§ **About this exercise**
The answer must consist of every line below that holds the word "picture".

§ **Materials provided**

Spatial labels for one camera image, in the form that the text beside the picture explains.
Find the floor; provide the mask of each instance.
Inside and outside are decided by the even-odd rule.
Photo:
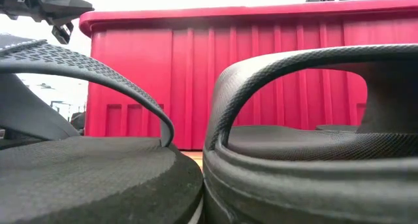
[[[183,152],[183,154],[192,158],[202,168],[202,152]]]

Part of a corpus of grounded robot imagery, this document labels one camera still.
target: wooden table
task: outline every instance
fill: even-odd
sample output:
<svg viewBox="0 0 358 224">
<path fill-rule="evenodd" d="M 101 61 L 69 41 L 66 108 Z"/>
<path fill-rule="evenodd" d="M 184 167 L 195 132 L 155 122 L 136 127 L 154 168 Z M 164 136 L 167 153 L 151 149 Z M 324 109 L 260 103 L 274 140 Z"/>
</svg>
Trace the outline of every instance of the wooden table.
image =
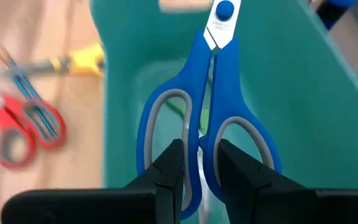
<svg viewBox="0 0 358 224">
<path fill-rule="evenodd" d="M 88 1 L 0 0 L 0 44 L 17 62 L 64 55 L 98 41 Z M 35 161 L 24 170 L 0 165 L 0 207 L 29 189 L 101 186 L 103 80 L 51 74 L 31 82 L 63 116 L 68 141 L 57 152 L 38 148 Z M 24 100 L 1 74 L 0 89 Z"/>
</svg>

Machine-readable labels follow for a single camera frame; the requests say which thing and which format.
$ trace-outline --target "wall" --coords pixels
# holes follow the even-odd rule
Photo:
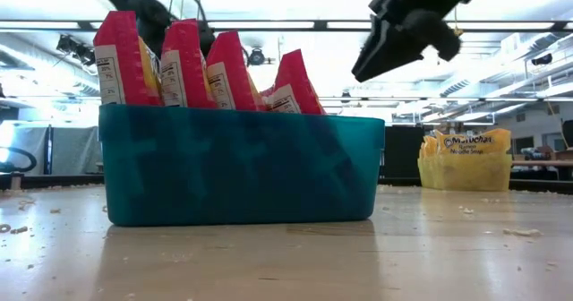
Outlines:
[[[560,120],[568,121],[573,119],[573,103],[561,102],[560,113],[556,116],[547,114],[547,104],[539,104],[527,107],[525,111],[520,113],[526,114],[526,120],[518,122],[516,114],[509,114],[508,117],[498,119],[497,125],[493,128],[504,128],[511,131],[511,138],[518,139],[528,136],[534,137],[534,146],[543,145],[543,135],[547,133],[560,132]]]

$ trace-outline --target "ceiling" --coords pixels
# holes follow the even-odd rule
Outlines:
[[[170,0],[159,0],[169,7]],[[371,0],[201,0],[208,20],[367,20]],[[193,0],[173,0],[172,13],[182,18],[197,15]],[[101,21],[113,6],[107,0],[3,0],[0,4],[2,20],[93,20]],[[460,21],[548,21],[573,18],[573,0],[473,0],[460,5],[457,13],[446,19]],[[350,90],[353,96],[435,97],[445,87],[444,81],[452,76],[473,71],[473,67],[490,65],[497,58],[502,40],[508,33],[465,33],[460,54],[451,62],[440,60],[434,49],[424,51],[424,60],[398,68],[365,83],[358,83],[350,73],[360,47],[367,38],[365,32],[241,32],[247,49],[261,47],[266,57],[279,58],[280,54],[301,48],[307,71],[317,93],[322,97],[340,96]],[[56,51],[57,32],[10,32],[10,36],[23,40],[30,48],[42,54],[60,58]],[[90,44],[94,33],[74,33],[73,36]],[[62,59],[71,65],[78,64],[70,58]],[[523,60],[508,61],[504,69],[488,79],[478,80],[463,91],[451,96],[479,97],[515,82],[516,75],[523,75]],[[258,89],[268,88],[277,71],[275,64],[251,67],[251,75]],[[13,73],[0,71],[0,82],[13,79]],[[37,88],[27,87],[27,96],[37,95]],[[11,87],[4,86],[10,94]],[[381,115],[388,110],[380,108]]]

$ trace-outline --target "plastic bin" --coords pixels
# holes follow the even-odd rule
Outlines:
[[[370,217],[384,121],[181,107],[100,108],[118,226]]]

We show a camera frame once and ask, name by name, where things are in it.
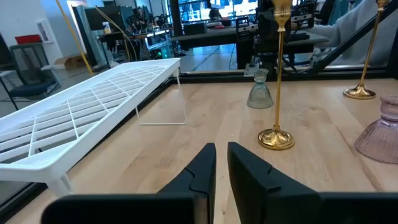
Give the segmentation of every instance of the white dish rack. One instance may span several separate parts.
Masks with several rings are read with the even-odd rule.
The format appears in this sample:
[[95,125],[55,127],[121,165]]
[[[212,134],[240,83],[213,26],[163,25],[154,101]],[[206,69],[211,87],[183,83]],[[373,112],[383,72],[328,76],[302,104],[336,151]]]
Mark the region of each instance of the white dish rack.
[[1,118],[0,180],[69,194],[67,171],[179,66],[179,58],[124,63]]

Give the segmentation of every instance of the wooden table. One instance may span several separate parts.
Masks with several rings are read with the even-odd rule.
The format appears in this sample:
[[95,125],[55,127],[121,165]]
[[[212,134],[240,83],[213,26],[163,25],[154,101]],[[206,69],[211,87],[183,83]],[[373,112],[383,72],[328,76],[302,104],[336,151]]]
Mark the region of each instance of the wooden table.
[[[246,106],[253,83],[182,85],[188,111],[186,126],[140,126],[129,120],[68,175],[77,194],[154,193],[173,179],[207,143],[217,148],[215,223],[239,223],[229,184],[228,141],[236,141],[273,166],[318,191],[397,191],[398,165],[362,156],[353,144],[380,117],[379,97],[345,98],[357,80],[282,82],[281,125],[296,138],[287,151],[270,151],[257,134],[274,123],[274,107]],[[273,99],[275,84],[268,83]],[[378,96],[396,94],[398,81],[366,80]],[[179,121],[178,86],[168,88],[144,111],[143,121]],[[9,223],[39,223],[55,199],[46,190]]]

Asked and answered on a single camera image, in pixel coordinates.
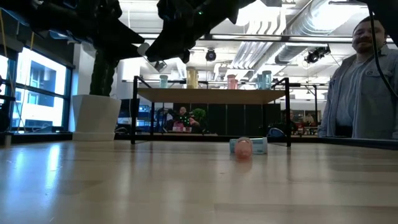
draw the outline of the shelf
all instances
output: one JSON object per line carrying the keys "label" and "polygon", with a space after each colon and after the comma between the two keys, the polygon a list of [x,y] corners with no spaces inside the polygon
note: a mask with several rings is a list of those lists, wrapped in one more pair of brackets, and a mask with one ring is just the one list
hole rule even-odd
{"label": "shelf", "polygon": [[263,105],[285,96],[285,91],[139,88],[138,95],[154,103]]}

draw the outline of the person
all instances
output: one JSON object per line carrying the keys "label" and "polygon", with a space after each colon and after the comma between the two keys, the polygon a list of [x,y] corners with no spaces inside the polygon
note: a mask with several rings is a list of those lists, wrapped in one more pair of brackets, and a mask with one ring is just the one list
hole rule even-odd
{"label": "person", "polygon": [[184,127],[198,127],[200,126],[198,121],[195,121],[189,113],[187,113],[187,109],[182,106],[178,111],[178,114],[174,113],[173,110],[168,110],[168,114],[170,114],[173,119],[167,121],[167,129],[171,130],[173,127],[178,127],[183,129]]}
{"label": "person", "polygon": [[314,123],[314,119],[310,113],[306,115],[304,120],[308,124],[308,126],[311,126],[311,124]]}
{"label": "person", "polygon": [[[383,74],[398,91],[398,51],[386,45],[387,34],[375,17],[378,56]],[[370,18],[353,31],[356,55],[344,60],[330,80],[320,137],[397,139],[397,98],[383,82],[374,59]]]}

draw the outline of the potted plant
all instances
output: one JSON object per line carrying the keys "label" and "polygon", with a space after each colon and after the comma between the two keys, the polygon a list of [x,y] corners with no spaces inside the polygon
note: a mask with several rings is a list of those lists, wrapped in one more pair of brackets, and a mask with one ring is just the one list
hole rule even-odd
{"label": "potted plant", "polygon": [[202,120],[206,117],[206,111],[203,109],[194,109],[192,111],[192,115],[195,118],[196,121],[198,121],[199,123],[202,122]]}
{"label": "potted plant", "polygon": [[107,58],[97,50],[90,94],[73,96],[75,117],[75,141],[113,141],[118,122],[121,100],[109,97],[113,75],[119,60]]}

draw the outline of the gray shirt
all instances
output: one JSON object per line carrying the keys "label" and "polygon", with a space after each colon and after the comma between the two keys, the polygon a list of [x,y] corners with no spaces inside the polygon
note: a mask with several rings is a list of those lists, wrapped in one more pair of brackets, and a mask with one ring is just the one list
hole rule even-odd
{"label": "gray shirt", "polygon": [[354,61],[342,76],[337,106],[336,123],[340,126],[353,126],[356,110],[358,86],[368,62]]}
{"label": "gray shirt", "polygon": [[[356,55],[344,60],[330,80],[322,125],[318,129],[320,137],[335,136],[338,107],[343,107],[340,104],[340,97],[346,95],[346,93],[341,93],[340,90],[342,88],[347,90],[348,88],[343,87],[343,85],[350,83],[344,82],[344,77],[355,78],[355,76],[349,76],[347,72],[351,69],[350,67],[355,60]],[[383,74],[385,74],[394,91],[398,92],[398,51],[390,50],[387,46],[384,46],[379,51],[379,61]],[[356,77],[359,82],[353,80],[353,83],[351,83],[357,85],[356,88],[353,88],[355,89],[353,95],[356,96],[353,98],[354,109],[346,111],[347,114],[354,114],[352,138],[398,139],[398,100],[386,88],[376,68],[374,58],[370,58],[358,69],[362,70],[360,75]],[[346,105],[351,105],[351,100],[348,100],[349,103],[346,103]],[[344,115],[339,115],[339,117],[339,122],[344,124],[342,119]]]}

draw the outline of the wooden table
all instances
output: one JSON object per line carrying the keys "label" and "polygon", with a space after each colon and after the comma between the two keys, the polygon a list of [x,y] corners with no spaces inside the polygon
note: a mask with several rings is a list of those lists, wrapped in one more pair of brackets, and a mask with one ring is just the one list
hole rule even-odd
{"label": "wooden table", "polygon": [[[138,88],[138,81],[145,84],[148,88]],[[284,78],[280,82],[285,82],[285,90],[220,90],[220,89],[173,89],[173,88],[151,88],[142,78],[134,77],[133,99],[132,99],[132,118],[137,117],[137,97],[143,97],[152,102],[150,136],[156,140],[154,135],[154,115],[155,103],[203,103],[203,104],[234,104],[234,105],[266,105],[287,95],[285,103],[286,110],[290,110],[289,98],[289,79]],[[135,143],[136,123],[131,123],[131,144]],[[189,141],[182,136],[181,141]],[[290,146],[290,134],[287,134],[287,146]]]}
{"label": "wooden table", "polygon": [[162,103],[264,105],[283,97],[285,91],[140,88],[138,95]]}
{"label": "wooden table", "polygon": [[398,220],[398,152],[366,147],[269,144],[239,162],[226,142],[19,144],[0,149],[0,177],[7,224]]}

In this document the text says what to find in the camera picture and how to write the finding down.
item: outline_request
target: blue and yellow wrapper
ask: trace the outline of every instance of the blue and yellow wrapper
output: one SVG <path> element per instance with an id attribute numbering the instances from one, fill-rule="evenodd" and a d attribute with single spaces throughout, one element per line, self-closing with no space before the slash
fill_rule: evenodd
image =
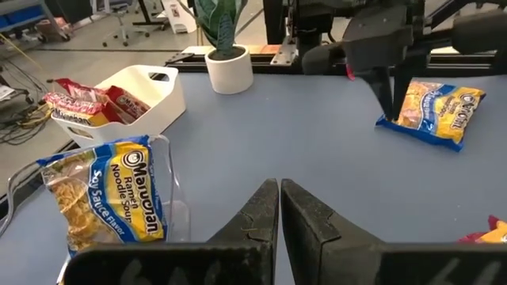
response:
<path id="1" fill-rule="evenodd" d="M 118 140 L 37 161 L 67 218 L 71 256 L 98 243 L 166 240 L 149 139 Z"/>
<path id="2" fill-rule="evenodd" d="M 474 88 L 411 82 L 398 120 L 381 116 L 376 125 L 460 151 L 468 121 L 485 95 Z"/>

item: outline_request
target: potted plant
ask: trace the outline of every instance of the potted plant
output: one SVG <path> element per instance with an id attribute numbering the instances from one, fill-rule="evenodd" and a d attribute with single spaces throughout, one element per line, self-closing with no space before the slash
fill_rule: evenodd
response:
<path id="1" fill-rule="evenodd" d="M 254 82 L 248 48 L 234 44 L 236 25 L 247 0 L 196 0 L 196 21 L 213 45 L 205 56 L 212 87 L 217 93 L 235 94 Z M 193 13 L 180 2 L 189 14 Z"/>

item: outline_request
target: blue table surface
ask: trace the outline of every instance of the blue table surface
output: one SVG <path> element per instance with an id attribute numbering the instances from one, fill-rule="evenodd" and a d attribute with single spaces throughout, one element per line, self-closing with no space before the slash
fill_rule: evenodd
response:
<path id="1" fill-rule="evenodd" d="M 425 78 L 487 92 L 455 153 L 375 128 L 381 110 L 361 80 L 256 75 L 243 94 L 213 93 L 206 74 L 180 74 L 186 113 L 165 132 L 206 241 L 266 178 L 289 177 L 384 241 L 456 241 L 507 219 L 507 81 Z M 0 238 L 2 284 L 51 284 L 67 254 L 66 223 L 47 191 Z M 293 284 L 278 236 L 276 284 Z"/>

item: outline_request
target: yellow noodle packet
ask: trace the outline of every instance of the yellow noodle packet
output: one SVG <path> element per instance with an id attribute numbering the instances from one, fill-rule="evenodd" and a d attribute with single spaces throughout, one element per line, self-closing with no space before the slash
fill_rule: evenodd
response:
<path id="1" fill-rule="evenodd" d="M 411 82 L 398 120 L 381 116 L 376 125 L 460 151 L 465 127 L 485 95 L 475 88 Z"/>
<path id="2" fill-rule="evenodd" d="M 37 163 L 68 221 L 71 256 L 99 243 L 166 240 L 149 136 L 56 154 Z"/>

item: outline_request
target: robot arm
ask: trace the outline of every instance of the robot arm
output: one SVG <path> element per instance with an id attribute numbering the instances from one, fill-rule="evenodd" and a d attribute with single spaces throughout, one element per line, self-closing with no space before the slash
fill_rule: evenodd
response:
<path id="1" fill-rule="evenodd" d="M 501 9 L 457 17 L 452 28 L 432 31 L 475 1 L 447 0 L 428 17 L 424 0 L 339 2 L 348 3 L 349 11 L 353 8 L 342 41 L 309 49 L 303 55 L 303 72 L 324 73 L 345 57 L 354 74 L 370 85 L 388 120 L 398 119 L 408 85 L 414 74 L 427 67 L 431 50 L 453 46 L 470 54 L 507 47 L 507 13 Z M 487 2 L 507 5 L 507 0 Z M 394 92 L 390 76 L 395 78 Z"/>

§ **Your response**
Spatial labels for one camera image, in the form that the text beside the picture explains.
In this document the text says what to find in the camera picture and how to write the finding down.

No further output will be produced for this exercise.